De technologische ontwikkelingen gaan hard, maar beleid en vooral wetgeving lopen vaak achter op innovatie, constateert Peter Verlaan. ‘Het is simpel: momenteel verhindert sommige wetgeving duurzame progressie,’ legt hij uit. ‘De ontwikkelingen van onze rwzi’s zijn daar een goed voorbeeld van. Met de installaties zuiveren we water, waarbij we verschillende stoffen van elkaar scheiden. Om duurzamer te werk te gaan is het idee dus om die stoffen een nieuwe bestemming te geven. Maar veel stoffen zijn volgens de milieuwetgeving afvalstoffen, terwijl het voor ons nieuwe grondstoffen zijn. Dat wringt en zorgt ervoor dat we gewonnen grondstoffen niet als zodanig kunnen gebruiken. Het kost jarenlang soebatten om zoiets op te lossen, en dat is kostbare verloren tijd.’ Van Loosdrecht beaamt dat beleid en uitvoering niet altijd goed op elkaar zijn afgestemd. ‘Overheden kijken naar de beoogde impact van maatregelen, maar niet naar de consequenties. Men zegt: “Dit is belangrijk, dus we moeten dit doen”. Maar alleen het benoemen van de uitdagingen waarvoor de waterschappen staan, is het gemakkelijke deel. Moeilijker is om ook de secundaire impact van beleid mee te wegen. Welke impact heeft het verwijderen van medicijnresten uit water bijvoorbeeld op je energieverbruik? Het zou raadzaam zijn om meer te luisteren naar ingenieurs, en beleid niet puur over te laten aan beleidsmakers.’
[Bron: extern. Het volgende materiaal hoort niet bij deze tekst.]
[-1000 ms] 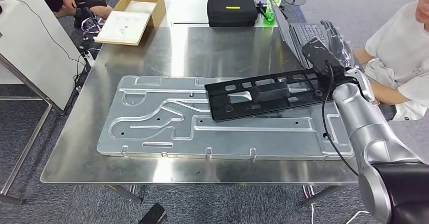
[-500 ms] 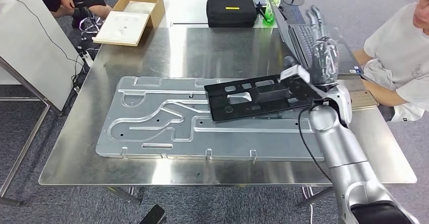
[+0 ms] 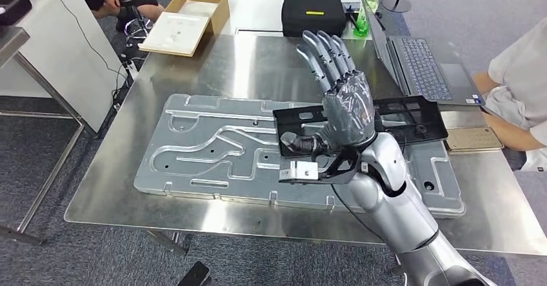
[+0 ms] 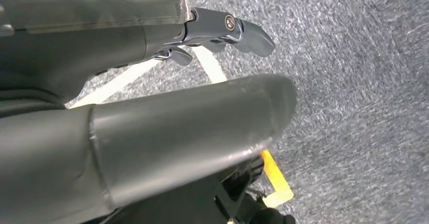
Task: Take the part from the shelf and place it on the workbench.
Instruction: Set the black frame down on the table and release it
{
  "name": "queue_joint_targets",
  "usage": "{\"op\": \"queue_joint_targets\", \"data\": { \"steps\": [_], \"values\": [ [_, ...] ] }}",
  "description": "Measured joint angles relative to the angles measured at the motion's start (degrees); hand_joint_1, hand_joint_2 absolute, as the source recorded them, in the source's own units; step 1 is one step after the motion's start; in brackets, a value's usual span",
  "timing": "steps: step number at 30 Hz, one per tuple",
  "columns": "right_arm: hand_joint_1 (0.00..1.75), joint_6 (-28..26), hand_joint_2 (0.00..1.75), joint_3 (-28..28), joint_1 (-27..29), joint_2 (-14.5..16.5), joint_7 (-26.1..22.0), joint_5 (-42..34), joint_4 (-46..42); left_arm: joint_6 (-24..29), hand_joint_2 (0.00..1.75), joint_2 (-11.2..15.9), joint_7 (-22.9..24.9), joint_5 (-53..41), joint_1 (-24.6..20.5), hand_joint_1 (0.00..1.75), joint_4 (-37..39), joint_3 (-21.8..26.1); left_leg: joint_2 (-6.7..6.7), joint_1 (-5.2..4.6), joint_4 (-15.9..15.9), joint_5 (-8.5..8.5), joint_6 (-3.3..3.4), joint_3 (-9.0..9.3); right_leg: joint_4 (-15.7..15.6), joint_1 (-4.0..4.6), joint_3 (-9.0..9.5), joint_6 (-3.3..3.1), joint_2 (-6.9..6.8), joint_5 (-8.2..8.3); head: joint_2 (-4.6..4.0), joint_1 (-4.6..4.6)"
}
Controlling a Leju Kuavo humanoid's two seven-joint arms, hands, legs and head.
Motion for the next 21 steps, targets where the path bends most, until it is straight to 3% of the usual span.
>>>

‘Sneller stappen maken betekent minder beleidsmatig denken’

Toekomst is nu

Verlaan begrijpt dat het verduurzamen van het waterbeheer complexe materie is voor de overheid, maar ziet dat het er af en toe traag aan toe gaat in Den Haag. ‘Willen we sneller stappen maken, dan moeten overheden minder puur beleidsmatig denken, maar meer vanuit handelingsperspectief, de kansen en bedoeling. Alle initiatieven dragen immers bij aan de ambities van de overheid op het gebied van circulariteit en duurzaamheid. De toekomst van rwzi’s is er al, nu de wetgeving nog.’